When trying to zip the feature importance vector from lightGBM getfeatureImportances
to column names array, i ran into an error below:
import com.microsoft.ml.spark.LightGBMClassificationModel
import org.apache.spark.ml.classification.RandomForestClassificationModel
def getFeatureImportances(inputContainer: PipelineModelContainer): (String, String) = {
val transformer = inputContainer.pipelineModel.stages.last
val featureImportancesVector = inputContainer.params match {
case RandomForestParameters(numTrees, treeDepth, featureTransformer) =>
transformer.asInstanceOf[RandomForestClassificationModel].featureImportances
case LightGBMParameters(treeDepth, numLeaves, iterations, featureTransformer) =>
transformer.asInstanceOf[LightGBMClassificationModel].getFeatureImportances("split")
}
val colNames = inputContainer.featureColNames
val sortedFeatures = (colNames zip featureImportancesVector.toArray).sortWith(_._2 > _._2).zipWithIndex
}
I am getting this error with reference to the last line of my code:
value toArray is not a member of java.io.Serializable
Seems like the light GBM feature importances cannot be transformed to an array. This code works fine if its just the randomForestClassifier feature importance. What other things can i do?

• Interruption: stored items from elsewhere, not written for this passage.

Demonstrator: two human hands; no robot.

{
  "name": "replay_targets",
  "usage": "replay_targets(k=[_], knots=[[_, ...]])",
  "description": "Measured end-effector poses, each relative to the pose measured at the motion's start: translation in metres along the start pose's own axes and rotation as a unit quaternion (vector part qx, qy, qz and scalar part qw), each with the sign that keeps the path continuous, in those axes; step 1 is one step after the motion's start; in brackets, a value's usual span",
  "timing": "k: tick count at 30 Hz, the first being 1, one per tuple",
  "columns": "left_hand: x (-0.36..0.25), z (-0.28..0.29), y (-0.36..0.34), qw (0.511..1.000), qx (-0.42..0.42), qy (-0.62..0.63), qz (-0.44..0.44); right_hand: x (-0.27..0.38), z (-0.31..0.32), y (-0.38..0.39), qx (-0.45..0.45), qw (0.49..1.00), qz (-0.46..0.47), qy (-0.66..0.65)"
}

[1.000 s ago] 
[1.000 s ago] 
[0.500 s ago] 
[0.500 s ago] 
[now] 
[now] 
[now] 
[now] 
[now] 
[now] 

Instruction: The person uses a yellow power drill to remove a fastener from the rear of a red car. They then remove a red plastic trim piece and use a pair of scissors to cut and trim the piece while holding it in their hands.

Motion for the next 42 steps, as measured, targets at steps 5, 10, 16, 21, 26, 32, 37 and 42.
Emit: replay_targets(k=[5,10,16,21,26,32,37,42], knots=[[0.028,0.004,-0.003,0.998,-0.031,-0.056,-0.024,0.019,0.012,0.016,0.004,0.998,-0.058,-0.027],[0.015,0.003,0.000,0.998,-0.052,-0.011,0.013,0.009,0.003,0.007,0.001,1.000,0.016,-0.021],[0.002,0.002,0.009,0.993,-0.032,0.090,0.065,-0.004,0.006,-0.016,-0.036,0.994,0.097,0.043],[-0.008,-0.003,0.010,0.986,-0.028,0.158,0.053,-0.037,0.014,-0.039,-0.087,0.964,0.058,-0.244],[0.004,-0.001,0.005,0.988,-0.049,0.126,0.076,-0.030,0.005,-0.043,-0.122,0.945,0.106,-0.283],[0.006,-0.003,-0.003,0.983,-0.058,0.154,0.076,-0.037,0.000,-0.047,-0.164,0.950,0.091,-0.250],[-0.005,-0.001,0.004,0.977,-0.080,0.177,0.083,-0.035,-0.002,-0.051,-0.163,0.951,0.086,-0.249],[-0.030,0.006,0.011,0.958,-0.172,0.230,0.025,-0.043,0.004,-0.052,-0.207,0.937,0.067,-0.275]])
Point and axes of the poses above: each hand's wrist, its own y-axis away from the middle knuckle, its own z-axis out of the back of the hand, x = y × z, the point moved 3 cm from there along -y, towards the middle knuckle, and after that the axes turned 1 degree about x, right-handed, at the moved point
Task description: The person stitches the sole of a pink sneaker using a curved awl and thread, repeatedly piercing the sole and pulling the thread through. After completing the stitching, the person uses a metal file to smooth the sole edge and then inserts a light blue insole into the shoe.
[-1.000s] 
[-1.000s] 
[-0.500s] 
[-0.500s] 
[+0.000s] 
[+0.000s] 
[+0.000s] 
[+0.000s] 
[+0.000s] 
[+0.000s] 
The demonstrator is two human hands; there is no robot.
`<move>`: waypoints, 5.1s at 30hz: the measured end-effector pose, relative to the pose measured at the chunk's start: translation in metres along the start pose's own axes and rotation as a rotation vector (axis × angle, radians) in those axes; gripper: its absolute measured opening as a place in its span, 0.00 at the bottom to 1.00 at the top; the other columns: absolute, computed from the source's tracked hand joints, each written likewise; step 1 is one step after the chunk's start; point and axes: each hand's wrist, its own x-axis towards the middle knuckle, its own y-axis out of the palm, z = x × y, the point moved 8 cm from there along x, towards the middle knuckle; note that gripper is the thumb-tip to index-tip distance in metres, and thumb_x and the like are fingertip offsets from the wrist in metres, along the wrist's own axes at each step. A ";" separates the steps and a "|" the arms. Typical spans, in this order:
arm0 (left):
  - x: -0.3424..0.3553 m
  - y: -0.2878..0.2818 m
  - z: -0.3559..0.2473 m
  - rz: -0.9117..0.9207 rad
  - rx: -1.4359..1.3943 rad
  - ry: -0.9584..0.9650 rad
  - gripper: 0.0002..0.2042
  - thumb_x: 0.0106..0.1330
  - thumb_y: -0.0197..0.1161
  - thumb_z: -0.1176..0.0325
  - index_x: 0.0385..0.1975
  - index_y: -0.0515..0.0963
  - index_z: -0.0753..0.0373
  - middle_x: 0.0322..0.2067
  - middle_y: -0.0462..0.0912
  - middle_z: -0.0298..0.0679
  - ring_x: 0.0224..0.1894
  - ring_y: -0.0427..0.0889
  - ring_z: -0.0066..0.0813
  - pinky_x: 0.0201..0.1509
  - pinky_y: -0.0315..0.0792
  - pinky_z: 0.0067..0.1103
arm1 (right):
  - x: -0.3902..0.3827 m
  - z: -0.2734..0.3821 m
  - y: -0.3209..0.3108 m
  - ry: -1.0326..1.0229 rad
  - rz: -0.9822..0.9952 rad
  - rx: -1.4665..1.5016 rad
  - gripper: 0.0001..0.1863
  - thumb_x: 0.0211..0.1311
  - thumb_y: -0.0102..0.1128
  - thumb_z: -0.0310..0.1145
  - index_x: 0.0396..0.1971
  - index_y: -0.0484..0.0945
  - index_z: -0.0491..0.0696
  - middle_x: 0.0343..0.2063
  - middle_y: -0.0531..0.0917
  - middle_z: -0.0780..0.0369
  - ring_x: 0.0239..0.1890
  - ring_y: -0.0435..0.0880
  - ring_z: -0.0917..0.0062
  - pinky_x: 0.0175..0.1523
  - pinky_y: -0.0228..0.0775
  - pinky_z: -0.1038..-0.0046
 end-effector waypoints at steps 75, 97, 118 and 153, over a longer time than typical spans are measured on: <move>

In the two branches of the match
block,
one returns Array[Double]
,
another returns Vector
.
The common super type of the two types is java.io.Serializable
,
so Scala inferred the type of the variable featureImportancesVector
to that.
toArray
is not available in that type,
despite that the method exists in both cases.
To fix this is easy, as suggested in the comment, move the .toArray
to the featureImportances
,
so that the type of both branches, and thus the type of the variable, become Array[Double]
.